● EXERCISE REQUIREMENTS: Return every line from the listing where the word "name" occurs.

________________

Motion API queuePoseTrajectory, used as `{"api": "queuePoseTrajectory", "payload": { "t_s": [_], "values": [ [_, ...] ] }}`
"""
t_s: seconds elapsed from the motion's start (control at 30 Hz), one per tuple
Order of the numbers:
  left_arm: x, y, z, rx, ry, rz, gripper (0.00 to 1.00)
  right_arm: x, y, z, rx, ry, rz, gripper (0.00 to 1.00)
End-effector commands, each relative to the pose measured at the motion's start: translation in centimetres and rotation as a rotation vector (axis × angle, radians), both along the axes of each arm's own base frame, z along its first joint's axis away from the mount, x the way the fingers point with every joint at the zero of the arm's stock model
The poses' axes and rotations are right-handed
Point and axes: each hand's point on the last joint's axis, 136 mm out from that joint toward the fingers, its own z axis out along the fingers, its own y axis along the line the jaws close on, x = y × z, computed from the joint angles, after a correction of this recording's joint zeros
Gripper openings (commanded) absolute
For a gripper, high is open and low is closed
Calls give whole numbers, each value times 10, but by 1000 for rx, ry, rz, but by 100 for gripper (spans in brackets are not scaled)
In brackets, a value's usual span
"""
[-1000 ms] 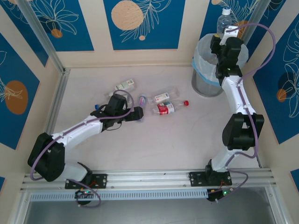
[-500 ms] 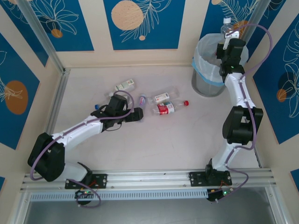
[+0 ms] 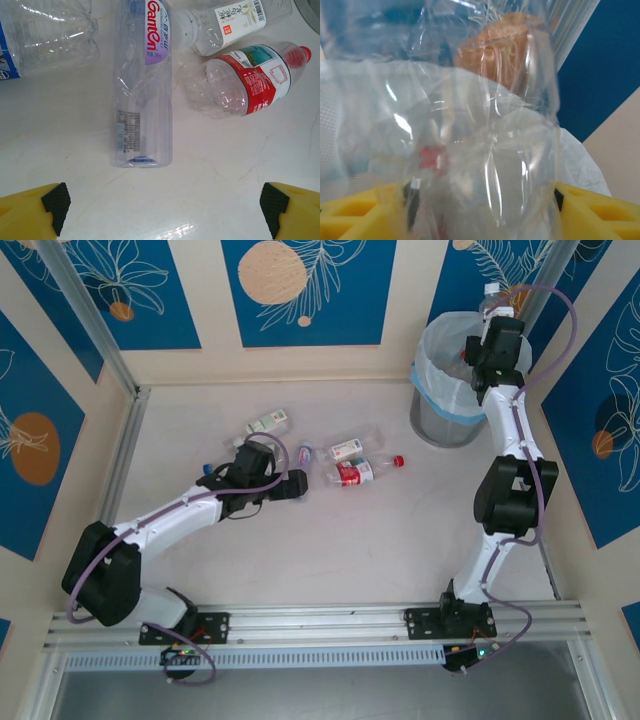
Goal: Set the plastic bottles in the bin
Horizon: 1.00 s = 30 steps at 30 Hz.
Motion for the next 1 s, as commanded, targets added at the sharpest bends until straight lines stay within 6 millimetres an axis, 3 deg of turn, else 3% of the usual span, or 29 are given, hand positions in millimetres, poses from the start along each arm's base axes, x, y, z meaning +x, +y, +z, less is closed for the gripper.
{"api": "queuePoseTrajectory", "payload": {
  "t_s": [0.0, 0.3, 0.43, 0.5, 0.77, 0.97],
  "values": [
    [-1, -1, 4, 25, -7, -10, 99, -3, -6, 25, -26, -40, -35, 72],
    [-3, -1, 1, 23, -1, -8, 99, -4, 5, 42, -22, -73, -23, 89],
    [-4, 1, 0, 28, -3, -5, 99, -8, 16, 55, -3, -101, -1, 93],
    [-4, 2, -1, 33, 0, -3, 99, -13, 23, 64, 14, -117, 9, 99],
    [-3, 7, -15, 106, 49, 4, 99, -47, 81, 89, 157, -198, 102, 100],
    [3, 6, -16, 141, 70, 7, 99, -89, 131, 83, 310, -236, 204, 100]
  ]
}}
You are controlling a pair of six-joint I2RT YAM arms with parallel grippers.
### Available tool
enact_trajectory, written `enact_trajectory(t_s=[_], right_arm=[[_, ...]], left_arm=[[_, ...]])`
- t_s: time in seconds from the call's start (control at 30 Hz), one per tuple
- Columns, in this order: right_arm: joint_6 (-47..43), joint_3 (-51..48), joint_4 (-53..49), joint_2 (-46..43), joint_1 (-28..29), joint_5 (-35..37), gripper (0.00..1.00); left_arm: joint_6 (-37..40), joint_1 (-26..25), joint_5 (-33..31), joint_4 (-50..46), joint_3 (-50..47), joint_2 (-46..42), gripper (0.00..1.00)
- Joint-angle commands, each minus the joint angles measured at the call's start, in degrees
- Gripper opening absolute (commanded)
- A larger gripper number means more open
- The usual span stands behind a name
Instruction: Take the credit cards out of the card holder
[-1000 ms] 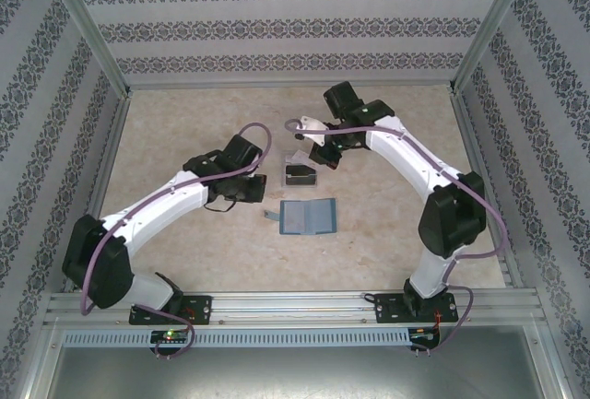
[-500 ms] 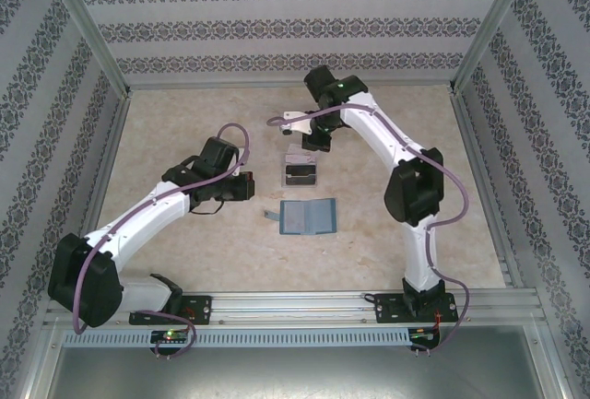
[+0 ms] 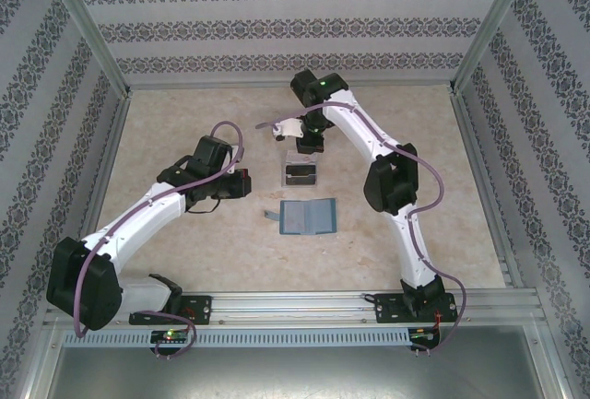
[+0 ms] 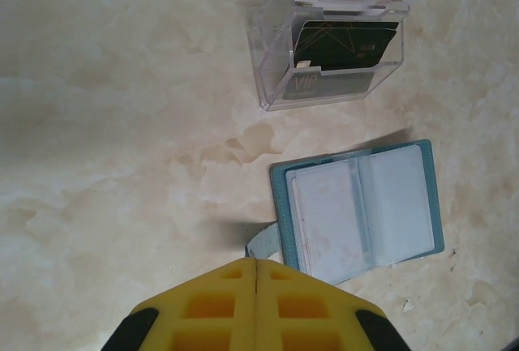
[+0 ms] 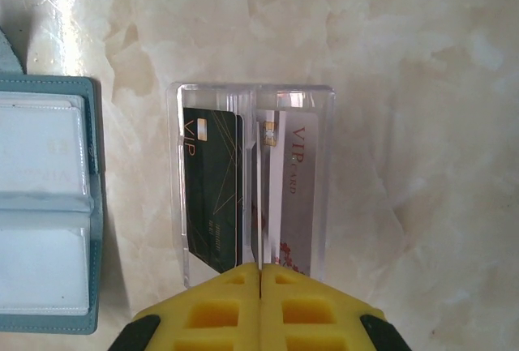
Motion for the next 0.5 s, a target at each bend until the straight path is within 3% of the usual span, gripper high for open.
enact_trajectory(t_s=[0.0,0.47], right_arm=[[-0.5,2.4,-2.3,1.8,0.8,1.1,0.0],[1.2,3.2,-3.1,5.2,1.4,-0.5,0.0]], left_arm=[[0.6,0.9,0.3,1.7,-0.8,-1.3,0.0],[0.5,1.1,1.5,2.2,-1.4,-0.7,0.0]])
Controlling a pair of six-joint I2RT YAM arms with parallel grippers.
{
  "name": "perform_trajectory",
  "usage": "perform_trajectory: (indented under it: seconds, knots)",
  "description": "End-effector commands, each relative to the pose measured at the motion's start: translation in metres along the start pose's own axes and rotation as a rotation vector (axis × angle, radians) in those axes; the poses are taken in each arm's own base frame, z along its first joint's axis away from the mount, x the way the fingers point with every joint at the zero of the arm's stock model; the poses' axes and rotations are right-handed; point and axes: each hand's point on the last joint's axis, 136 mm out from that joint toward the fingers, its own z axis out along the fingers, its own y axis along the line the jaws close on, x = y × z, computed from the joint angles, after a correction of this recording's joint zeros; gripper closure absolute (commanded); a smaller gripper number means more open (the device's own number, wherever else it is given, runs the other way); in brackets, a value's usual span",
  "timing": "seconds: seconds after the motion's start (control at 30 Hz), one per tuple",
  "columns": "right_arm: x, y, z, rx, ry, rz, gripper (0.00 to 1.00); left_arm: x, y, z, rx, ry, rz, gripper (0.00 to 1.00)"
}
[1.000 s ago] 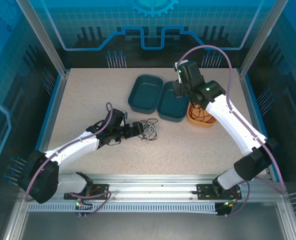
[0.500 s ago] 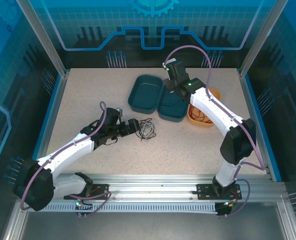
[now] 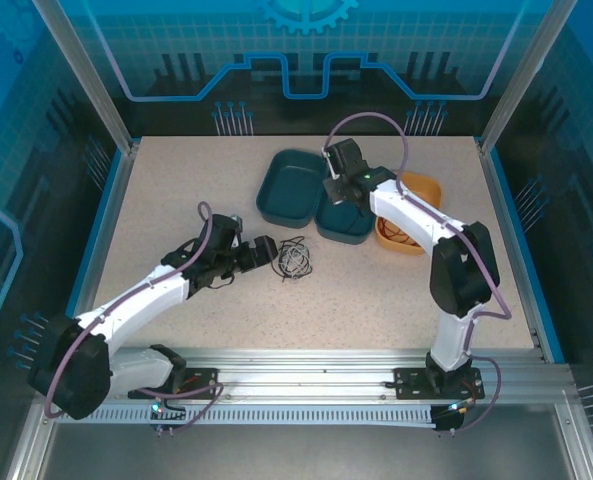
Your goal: Untangle the cables
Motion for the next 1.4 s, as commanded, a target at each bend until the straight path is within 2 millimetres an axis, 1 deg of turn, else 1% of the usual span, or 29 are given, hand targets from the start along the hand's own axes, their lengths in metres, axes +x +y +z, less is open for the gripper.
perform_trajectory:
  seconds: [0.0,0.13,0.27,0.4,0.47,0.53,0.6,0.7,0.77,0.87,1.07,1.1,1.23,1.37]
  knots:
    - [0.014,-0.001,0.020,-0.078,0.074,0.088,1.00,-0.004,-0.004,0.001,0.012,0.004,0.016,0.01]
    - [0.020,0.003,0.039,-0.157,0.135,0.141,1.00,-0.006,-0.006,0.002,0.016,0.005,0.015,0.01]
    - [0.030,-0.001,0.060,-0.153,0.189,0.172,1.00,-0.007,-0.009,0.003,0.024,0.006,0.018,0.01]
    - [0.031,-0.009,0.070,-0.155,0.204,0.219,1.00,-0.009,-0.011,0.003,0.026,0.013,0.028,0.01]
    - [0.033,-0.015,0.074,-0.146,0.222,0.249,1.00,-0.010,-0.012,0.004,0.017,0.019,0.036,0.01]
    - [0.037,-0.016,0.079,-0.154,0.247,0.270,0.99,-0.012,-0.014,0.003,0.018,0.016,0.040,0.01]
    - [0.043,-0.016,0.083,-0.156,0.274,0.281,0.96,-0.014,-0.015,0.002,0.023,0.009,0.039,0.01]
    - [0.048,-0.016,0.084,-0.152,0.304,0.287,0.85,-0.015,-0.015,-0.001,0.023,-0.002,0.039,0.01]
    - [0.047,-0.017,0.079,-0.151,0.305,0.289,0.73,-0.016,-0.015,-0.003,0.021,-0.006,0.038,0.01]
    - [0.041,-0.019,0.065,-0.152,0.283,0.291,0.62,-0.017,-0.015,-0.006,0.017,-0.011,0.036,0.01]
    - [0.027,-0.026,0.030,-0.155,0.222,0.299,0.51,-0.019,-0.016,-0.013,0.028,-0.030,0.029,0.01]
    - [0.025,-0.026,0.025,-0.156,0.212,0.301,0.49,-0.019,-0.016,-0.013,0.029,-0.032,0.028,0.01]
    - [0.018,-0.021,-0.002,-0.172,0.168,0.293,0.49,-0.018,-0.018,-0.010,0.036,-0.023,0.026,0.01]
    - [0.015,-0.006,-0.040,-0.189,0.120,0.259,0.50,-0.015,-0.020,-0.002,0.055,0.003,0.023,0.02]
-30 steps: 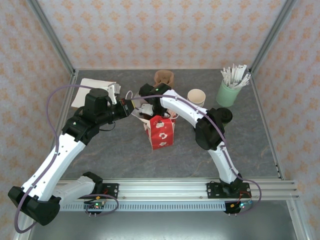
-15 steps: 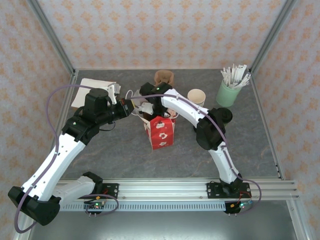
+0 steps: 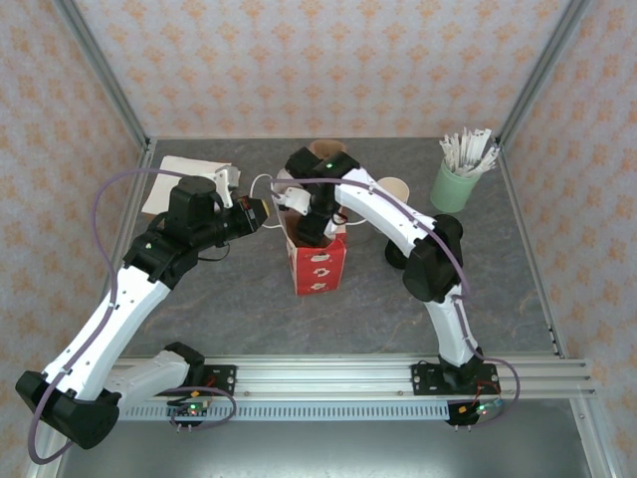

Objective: Pack the takeout coffee

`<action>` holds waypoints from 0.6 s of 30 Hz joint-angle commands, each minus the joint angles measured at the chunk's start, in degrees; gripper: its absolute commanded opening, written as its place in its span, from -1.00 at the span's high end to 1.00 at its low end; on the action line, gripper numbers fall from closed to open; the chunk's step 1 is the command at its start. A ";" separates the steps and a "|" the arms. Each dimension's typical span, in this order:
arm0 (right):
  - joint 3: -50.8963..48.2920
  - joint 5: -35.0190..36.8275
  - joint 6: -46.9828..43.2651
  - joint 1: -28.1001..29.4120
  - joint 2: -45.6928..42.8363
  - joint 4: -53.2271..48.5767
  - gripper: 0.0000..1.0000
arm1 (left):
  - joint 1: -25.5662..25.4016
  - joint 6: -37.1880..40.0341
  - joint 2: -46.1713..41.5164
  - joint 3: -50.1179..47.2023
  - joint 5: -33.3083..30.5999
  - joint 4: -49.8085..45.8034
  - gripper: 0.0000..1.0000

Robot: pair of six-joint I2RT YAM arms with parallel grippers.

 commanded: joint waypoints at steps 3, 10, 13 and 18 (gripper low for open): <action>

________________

● SOLVED EXERCISE:
- The usual span stands behind a name
  "name": "perform_trajectory",

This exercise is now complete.